From mboxrd@z Thu Jan  1 00:00:00 1970
Return-Path: <owner-linux-mm@kvack.org>
Received: from mail-la0-f47.google.com (mail-la0-f47.google.com [209.85.215.47])
	by kanga.kvack.org (Postfix) with ESMTP id 7A8D36B0035
	for <linux-mm@kvack.org>; Fri, 28 Mar 2014 03:56:36 -0400 (EDT)
Received: by mail-la0-f47.google.com with SMTP id y1so3387479lam.6
        for <linux-mm@kvack.org>; Fri, 28 Mar 2014 00:56:35 -0700 (PDT)
Received: from relay.parallels.com (relay.parallels.com. [195.214.232.42])
        by mx.google.com with ESMTPS id c1si2791860lbp.128.2014.03.28.00.56.34
        for <linux-mm@kvack.org>
        (version=TLSv1.2 cipher=ECDHE-RSA-AES128-GCM-SHA256 bits=128/128);
        Fri, 28 Mar 2014 00:56:34 -0700 (PDT)
Message-ID: <53352B2D.4000306@parallels.com>
Date: Fri, 28 Mar 2014 11:56:29 +0400
From: Vladimir Davydov <vdavydov@parallels.com>
MIME-Version: 1.0
Subject: Re: [PATCH -mm 1/4] sl[au]b: do not charge large allocations to memcg
References: <cover.1395846845.git.vdavydov@parallels.com> <5a5b09d4cb9a15fc120b4bec8be168630a3b43c2.1395846845.git.vdavydov@parallels.com> <xr93fvm42rew.fsf@gthelen.mtv.corp.google.com> <5333D527.2060208@parallels.com> <CAHH2K0YFB9yXF_oyxhQt9EiD_kuBuK7py6ah8YEy2H70P8SC_A@mail.gmail.com>
In-Reply-To: <CAHH2K0YFB9yXF_oyxhQt9EiD_kuBuK7py6ah8YEy2H70P8SC_A@mail.gmail.com>
Content-Type: text/plain; charset="UTF-8"
Content-Transfer-Encoding: 7bit
Sender: owner-linux-mm@kvack.org
List-ID: <linux-mm.kvack.org>
To: Greg Thelen <gthelen@google.com>
Cc: Andrew Morton <akpm@linux-foundation.org>, Johannes Weiner <hannes@cmpxchg.org>, Michal Hocko <mhocko@suse.cz>, Glauber Costa <glommer@gmail.com>, "linux-kernel@vger.kernel.org" <linux-kernel@vger.kernel.org>, "linux-mm@kvack.org" <linux-mm@kvack.org>, devel@openvz.org, Christoph Lameter <cl@linux-foundation.org>, Pekka Enberg <penberg@kernel.org>

On 03/28/2014 12:42 AM, Greg Thelen wrote:
> On Thu, Mar 27, 2014 at 12:37 AM, Vladimir Davydov
> <vdavydov@parallels.com> wrote:
>> On 03/27/2014 08:31 AM, Greg Thelen wrote:
>>> Before this change both of the following allocations are charged to
>>> memcg (assuming kmem accounting is enabled):
>>>  a = kmalloc(KMALLOC_MAX_CACHE_SIZE, GFP_KERNEL)
>>>  b = kmalloc(KMALLOC_MAX_CACHE_SIZE + 1, GFP_KERNEL)
>>>
>>> After this change only 'a' is charged; 'b' goes directly to page
>>> allocator which no longer does accounting.
>>
>> Why do we need to charge 'b' in the first place? Can the userspace
>> trigger such allocations massively? If there can only be one or two such
>> allocations from a cgroup, is there any point in charging them?
> 
> Of the top of my head I don't know of any >8KIB kmalloc()s so I can't
> say if they're directly triggerable by user space en masse.  But we
> recently ran into some order:3 allocations in networking.  The
> networking allocations used a non-generic kmem_cache (rather than
> kmalloc which started this discussion).  For details, see ed98df3361f0
> ("net: use __GFP_NORETRY for high order allocations").  I can't say if
> such allocations exist in device drivers, but given the networking
> example, it's conceivable that they may (or will) exist.

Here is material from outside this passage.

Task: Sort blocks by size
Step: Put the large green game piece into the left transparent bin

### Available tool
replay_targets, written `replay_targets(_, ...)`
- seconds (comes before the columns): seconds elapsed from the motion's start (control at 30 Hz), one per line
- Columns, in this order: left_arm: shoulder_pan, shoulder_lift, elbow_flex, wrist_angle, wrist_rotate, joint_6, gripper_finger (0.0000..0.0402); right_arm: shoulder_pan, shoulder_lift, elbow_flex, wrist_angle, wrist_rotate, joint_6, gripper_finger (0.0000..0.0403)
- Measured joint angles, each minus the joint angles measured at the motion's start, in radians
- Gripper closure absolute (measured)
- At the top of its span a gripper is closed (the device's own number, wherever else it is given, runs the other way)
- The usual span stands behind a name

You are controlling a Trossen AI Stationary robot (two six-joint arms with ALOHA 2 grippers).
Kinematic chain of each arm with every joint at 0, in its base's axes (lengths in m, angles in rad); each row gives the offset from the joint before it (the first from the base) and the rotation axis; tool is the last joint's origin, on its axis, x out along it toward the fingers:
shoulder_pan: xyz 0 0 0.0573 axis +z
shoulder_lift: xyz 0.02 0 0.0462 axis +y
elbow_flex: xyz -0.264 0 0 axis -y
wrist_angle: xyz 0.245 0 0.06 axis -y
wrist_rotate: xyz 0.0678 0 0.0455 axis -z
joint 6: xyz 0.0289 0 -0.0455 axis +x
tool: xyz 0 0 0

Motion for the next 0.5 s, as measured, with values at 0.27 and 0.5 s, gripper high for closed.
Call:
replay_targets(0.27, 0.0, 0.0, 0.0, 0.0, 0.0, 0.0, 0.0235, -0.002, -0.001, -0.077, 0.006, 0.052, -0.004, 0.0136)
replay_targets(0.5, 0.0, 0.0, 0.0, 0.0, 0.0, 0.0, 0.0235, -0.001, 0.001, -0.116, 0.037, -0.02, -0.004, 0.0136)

Hmm, also not sure about device drivers, but the sock frag pages you
mentioned are worth charging I guess.

For such non-generic kmem allocations, we have two options: either go
with __GFP_KMEMCG, or introduce special alloc/free_kmem_pages methods,
which would be used instead of kmalloc for large allocations (e.g.
threadinfo, sock frags). I vote for the second, because I dislike having
kmemcg charging in the general allocation path.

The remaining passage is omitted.